Forgive The Blog Post

Brent Baker at Newsbusters:

“I was at – forgive the expression – a Christmas party,” NPR reporter Nina Totenberg interjected on Inside Washington in the weekend’s oddest cautionary separation from a common description for a common event, seemingly embarrassed to invoke any religious terminology for Christmas. She didn’t say what she’d prefer for parties this time of the year to be named. “Winter solstice party”? Just plain old “holiday party”? Or a “seasonal gathering”?

Ed Morrissey:

Via Newsbusters, Nina Totenberg offers another data point for the “war on Christmas” with this odd, offhand remark about attending a Christmas party. What’s to forgive in that expression?  Christmas gets celebrated as both a religious and secular holiday, and a “Christmas” party is about as offensive as eggnog.  Totenberg seems more interested in apologizing to the PC crowd for even mentioning Christmas rather than using a more generic term, such as holiday celebration.

Matt Schneider at Mediaite:

On Sunday’s Inside Washington, NPR’s Nina Totenberg apologized for using the words “Christmas party” in a discussion about budgets. It’s unclear why she became as red in the face as the red Christmas flowers behind her when she mistakenly allowed the “offensive” words to escape from her lips. Yet she does regret that no alternative expression was available to describe the party she attended.

[…]

And please forgive the above-mentioned description of the flowers, I should have referred to them as red poinsettias.

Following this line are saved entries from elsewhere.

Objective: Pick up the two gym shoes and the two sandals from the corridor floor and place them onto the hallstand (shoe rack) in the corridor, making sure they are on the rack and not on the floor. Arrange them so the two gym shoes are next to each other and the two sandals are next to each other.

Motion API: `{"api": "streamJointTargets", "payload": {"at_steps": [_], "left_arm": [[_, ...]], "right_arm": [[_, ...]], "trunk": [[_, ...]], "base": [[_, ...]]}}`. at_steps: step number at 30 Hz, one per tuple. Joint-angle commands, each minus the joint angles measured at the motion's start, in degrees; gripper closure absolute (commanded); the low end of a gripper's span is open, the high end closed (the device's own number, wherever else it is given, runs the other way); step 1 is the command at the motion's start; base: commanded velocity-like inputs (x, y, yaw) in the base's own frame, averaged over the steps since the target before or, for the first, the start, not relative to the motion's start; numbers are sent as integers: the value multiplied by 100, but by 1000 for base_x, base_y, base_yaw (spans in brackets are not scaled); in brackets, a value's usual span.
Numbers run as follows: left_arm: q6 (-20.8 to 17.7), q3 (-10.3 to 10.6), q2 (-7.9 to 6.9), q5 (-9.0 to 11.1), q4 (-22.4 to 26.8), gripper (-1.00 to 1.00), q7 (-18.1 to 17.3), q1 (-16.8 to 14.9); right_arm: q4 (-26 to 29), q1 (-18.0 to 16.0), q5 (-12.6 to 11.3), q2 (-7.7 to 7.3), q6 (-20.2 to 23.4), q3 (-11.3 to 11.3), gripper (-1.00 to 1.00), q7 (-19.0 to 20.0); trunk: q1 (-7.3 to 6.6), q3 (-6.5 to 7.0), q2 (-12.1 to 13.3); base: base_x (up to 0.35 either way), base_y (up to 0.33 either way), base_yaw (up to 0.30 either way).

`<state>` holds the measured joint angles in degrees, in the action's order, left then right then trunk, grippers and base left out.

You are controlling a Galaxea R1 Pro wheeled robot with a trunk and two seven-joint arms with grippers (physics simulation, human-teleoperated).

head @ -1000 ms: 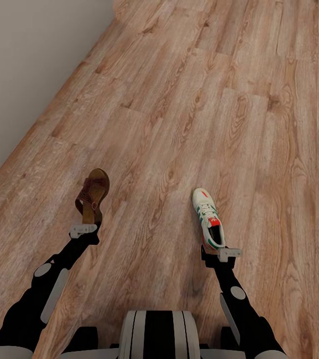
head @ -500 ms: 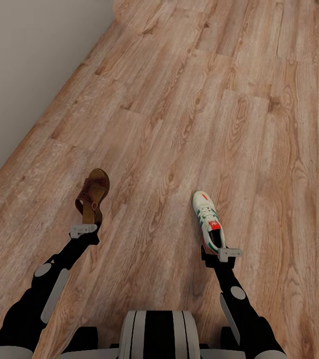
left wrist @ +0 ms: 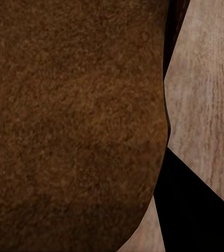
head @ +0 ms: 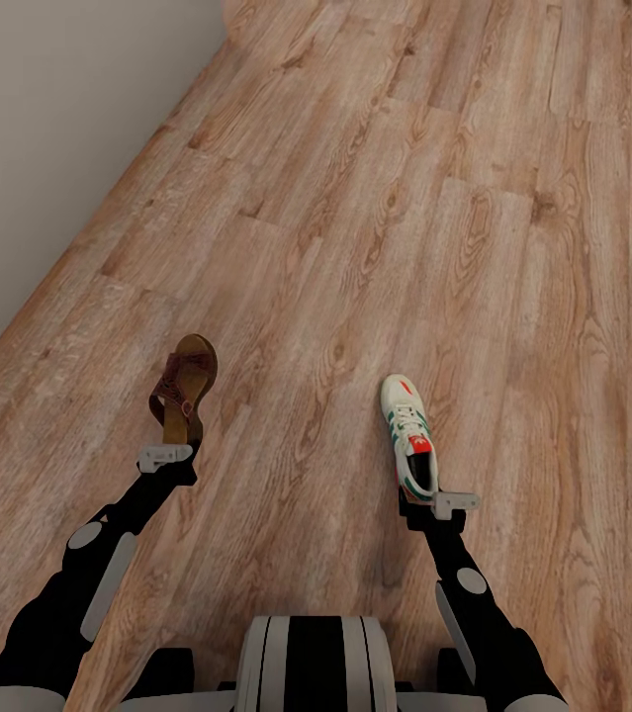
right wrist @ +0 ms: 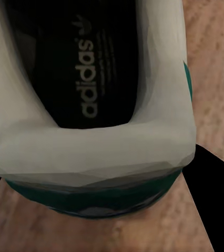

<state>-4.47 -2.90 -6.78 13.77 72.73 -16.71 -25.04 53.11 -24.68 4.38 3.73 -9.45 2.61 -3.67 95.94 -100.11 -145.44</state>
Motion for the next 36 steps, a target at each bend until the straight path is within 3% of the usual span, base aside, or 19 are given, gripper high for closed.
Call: {"api": "streamJointTargets", "payload": {"at_steps": [1, 23, 36], "left_arm": [[-46, -10, 1, 56, 4, 100, -26, -1], [-46, -9, 1, 54, 4, 100, -26, -1], [-58, 110, -12, 41, 1, 100, -26, -1]], "right_arm": [[-2, -2, 37, 5, -15, 11, 100, -11], [-3, -2, 37, 5, -14, 11, 100, -11], [278, -2, 28, 5, 77, 11, 100, -43]], "trunk": [[-1, -3, -1], [-1, -3, -1], [-34, 286, 16]], "base": [[0, 0, 0], [0, 0, 0], [0, 0, 0]]}}
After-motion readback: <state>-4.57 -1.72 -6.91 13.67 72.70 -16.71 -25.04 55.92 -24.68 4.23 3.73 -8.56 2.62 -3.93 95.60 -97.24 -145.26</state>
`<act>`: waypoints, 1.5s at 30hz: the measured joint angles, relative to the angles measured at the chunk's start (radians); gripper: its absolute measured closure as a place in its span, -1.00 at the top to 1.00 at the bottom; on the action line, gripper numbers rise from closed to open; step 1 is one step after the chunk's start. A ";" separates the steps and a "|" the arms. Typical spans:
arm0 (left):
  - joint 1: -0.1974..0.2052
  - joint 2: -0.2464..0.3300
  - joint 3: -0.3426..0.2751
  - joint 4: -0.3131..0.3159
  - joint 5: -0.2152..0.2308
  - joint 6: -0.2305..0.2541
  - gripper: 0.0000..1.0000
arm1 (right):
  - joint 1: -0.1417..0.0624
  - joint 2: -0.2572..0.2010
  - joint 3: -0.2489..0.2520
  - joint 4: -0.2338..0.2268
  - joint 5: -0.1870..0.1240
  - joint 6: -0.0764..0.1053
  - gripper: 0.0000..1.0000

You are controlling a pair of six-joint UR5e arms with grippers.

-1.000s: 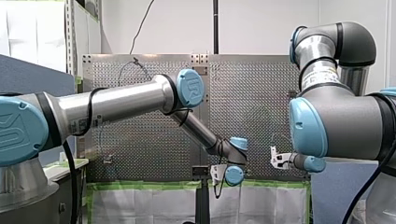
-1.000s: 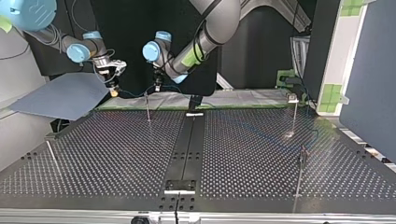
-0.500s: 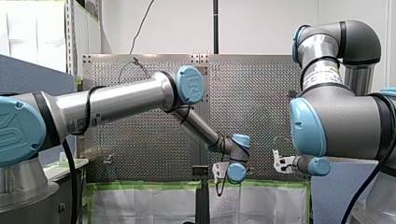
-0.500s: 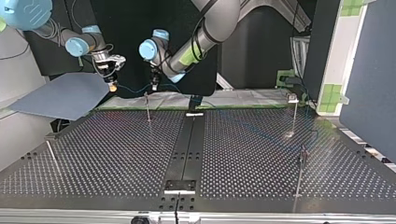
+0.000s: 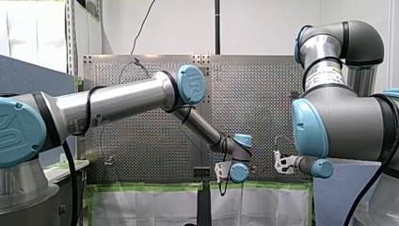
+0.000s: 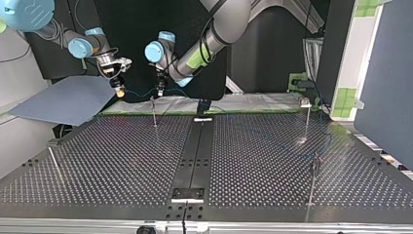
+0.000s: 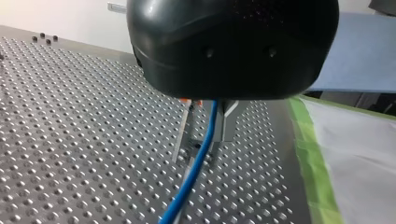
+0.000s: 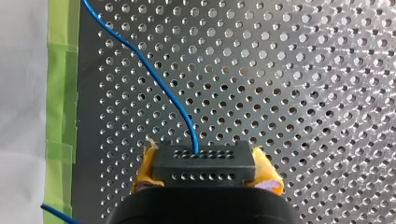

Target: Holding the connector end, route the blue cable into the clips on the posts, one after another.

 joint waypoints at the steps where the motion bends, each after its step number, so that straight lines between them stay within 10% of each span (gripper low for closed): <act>1: 0.000 -0.006 0.001 0.001 -0.003 0.001 -1.00 | -0.001 0.000 0.000 0.000 -0.004 0.000 -1.00; 15: -0.024 -0.035 0.030 0.014 -0.011 0.014 -1.00 | -0.004 0.000 0.000 0.000 -0.024 0.006 -1.00; 24: -0.022 -0.036 0.035 0.034 -0.049 0.029 -1.00 | -0.005 -0.001 0.000 0.014 -0.090 0.001 -1.00; 39: -0.015 -0.035 0.035 -0.003 -0.101 0.028 -1.00 | 0.002 -0.002 0.007 0.084 -0.122 -0.063 -1.00; 45: -0.012 -0.029 0.035 -0.003 -0.083 0.026 -1.00 | 0.006 -0.036 0.007 0.084 -0.140 -0.038 -1.00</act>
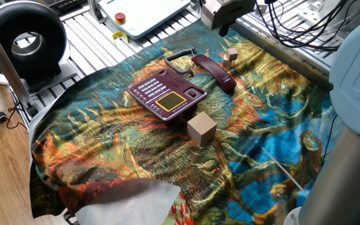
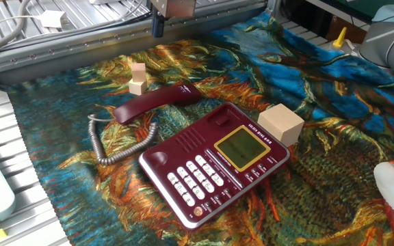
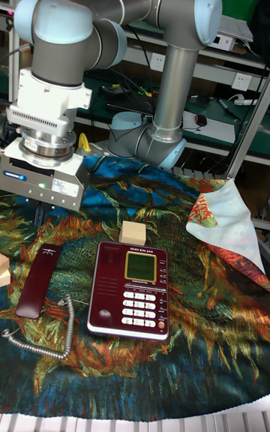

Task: Place the handset of the telephone on the corresponding phone cradle

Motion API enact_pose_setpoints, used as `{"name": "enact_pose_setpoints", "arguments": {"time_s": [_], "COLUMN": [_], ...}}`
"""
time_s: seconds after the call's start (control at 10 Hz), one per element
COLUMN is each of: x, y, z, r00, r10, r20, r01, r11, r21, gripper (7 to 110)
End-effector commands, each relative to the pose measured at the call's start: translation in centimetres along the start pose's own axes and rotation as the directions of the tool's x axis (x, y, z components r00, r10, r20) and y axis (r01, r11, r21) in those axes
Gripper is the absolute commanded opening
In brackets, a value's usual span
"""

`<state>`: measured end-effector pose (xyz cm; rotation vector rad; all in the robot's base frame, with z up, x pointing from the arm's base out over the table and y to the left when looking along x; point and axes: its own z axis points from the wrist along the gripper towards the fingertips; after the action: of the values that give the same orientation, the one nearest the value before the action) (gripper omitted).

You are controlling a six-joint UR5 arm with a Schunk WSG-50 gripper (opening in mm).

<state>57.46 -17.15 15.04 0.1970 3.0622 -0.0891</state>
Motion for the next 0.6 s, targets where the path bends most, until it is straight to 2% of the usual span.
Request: {"name": "enact_pose_setpoints", "arguments": {"time_s": [0.0,0.2,0.5], "x": [1.6,2.0,1.4], "y": [-0.3,-0.4,1.2], "z": [-0.1,-0.2,-0.2], "r00": [0.998,0.996,0.995], "r10": [-0.001,0.035,0.076], "r20": [-0.064,-0.078,-0.061], "r01": [0.001,-0.034,-0.079], "r11": [1.0,0.999,0.996], "r21": [0.008,0.014,-0.047], "gripper": [7,7,7]}}
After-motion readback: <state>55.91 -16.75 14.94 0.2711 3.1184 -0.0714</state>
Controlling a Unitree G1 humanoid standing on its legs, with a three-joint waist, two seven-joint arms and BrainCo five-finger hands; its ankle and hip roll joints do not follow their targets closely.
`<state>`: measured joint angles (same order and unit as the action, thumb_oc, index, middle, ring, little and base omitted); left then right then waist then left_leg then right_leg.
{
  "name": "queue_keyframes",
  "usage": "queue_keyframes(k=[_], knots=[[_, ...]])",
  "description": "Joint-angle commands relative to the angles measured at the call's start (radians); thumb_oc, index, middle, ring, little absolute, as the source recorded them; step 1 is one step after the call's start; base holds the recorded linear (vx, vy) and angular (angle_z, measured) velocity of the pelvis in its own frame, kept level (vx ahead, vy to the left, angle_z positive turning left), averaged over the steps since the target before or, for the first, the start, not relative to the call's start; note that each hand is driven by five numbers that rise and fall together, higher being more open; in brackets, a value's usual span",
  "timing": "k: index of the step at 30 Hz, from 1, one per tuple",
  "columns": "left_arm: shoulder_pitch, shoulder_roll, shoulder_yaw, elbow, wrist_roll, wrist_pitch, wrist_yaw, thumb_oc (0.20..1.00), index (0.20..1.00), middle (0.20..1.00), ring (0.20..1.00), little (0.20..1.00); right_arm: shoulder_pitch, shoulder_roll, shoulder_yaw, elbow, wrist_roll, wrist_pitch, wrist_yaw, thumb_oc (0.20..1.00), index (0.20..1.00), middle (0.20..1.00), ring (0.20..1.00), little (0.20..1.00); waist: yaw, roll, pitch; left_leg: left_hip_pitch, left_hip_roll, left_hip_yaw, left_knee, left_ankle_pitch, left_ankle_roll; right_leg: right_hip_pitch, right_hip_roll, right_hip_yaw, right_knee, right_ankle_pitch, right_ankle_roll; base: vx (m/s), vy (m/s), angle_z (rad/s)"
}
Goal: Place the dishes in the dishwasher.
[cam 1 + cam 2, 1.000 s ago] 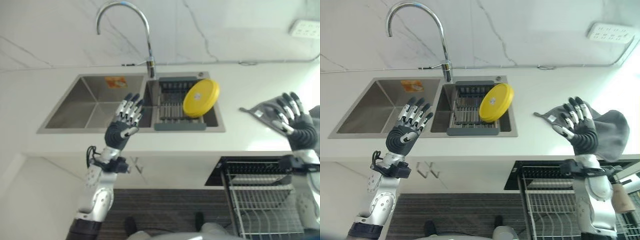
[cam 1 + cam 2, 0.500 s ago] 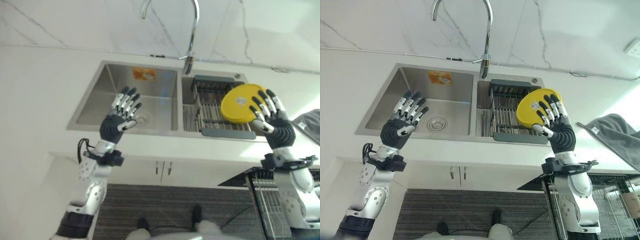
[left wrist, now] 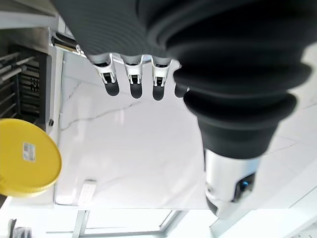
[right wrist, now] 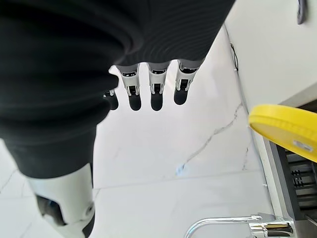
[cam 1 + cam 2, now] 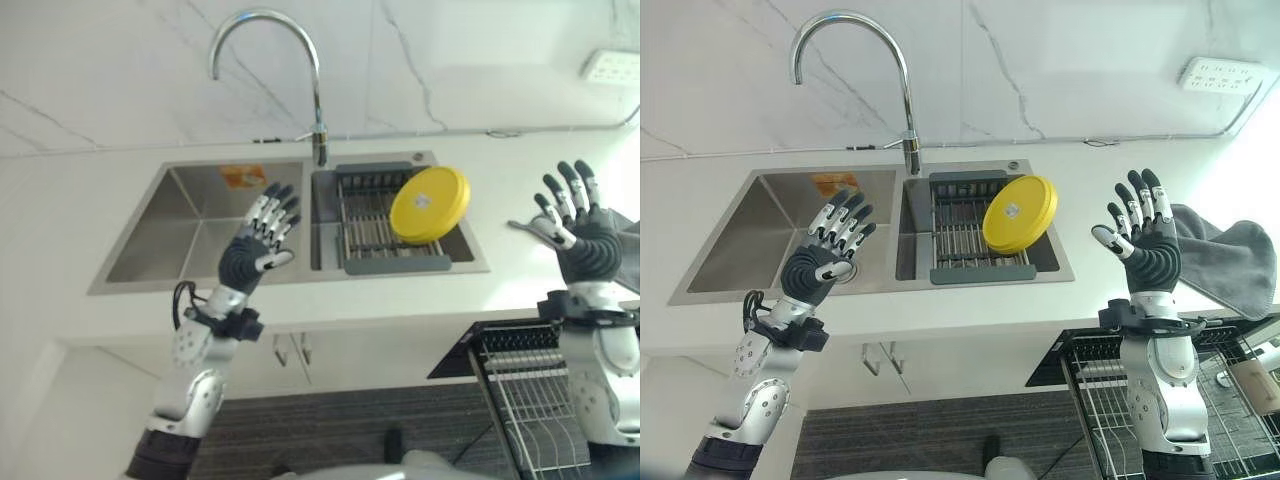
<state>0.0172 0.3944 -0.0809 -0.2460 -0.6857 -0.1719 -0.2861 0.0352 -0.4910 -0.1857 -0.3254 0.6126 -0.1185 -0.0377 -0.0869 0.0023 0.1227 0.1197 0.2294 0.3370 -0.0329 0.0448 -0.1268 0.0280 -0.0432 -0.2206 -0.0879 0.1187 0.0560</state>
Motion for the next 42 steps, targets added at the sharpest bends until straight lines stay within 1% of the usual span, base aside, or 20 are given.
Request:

Jim Hoft at Gateway Pundit:

Aren’t you just thrilled that your tax dollars – forgive the expression – are paying this loon’s salary?

Don Suber:

Don’t worry. She only insulted Christians, not Muslims so she will keep her job.

Ann Althouse:

Nina Totenberg: “I Was At – Forgive the Expression – a Christmas Party at the Department of Justice….”

Brent Baker at NewsBusters does not understand why Totenberg said “forgive the expression.” In his headline, he uses the same quote I’ve used in my headline, but he puts the ellipsis 5 words before I’ve put mine.